The high prices and frenetic pace of Saturday night's New York Bred auction in Saratoga may paint a clearer picture.
Hoards of revenue from a new casino at Aqueduct Racetrack has elevated purses at New York tracks and filled the coffers of the state's breeding and development fund, which provides five figure rewards to breeders whose horses win races in the state.
"Everyone is excited to have a New York-bred, to buy a New York-bred, to race a New York-bred," said Tracy Egan, executive director of the New York State Breeding and Development Fund.
According to New York State Thoroughbred Breeders, Inc. executive director, Jeff Cannizzo, more than 500 broodmares were registered in the state in the past year, an unprecedented total.

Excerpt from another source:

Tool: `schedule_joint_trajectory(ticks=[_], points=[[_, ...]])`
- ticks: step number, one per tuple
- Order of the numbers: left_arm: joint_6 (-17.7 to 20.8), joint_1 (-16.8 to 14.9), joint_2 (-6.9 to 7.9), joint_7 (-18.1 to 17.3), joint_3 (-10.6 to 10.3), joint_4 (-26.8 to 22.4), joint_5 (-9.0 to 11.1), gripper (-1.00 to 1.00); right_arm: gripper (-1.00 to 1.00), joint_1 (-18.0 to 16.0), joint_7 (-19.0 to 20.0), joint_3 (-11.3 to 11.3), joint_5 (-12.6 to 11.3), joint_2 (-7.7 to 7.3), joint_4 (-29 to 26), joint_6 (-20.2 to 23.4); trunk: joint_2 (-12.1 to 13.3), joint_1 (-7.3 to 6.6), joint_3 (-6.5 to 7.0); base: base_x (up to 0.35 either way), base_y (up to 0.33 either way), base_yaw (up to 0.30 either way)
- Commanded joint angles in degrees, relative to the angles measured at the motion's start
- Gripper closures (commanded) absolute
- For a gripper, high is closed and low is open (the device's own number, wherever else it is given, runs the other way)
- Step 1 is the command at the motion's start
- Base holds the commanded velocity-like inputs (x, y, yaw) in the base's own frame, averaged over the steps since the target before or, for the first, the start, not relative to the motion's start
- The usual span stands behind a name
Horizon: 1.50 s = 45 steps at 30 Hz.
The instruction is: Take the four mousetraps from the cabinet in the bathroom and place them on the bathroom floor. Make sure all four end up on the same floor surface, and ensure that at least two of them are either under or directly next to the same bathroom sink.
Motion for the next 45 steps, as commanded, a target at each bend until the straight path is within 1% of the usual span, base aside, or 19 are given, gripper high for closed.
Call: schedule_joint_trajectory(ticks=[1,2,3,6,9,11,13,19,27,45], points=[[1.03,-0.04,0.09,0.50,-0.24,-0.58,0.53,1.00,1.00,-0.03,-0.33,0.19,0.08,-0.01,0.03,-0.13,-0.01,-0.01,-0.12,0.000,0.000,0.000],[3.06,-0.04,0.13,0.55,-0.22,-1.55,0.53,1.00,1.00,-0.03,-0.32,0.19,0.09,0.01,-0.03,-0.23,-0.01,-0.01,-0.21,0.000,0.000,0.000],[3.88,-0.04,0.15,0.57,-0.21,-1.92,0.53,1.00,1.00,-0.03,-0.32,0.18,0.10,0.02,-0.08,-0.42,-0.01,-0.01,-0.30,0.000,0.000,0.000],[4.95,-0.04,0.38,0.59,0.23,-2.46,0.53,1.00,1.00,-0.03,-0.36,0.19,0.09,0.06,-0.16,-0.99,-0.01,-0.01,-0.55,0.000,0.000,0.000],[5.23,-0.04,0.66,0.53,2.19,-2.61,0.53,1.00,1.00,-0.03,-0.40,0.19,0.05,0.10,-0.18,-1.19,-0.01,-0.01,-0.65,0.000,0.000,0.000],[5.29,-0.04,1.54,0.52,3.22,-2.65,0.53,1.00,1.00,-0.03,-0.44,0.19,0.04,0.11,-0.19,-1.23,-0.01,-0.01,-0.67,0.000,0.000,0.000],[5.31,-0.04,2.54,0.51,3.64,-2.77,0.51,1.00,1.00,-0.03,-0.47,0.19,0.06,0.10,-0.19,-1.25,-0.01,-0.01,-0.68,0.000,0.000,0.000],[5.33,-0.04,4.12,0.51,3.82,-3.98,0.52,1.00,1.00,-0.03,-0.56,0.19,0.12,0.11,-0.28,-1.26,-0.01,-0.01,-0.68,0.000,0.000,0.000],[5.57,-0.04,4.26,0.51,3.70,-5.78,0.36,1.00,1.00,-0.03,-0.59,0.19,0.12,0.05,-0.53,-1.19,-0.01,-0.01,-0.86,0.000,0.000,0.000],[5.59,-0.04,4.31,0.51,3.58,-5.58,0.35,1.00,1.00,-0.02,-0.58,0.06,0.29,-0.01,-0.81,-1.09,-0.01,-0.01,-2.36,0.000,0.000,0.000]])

Breeder Joe McMahon is reaping the benefits first-hand. On top of the added interest in breeding to his own stallions, three accomplished sires, including 1997 Belmont Stakes winner Touch Gold and 1996 Breeders Cup Classic winner Alphabet Soup, have been relocated to his farm from the well known Adena Springs in Kentucky.
"We started going the other way again last year, this year we made significant gains over last year, so it is going in the right direction," said McMahon, who’s best known for breeding 2003 Kentucky Derby and Preakness winner Funny Cide.
The McMahons aren't the only ones hosting prominent stallions from out of state at their farm. For the first time ever this year, Sheikh of Dubai, perhaps the world's most prominent breeder, has relocated one of his horses, Grade 1 winner Girolamo, to a farm near Hudson.
"They're showing confidence in the fact we're having more and more mares coming from out of the state that are of high quality that needed a quality stallion to go to," Egan said.
This weekend's auction is the first true test of whether the added interest in breeding will provide a hefty return on the investment. The ultimate answer will likely come on the racetrack.
"There's a lot of money that people can earn,” McMahon said. The more money that's available, the more competition there is, it's going to raise the bar, no doubt about it.”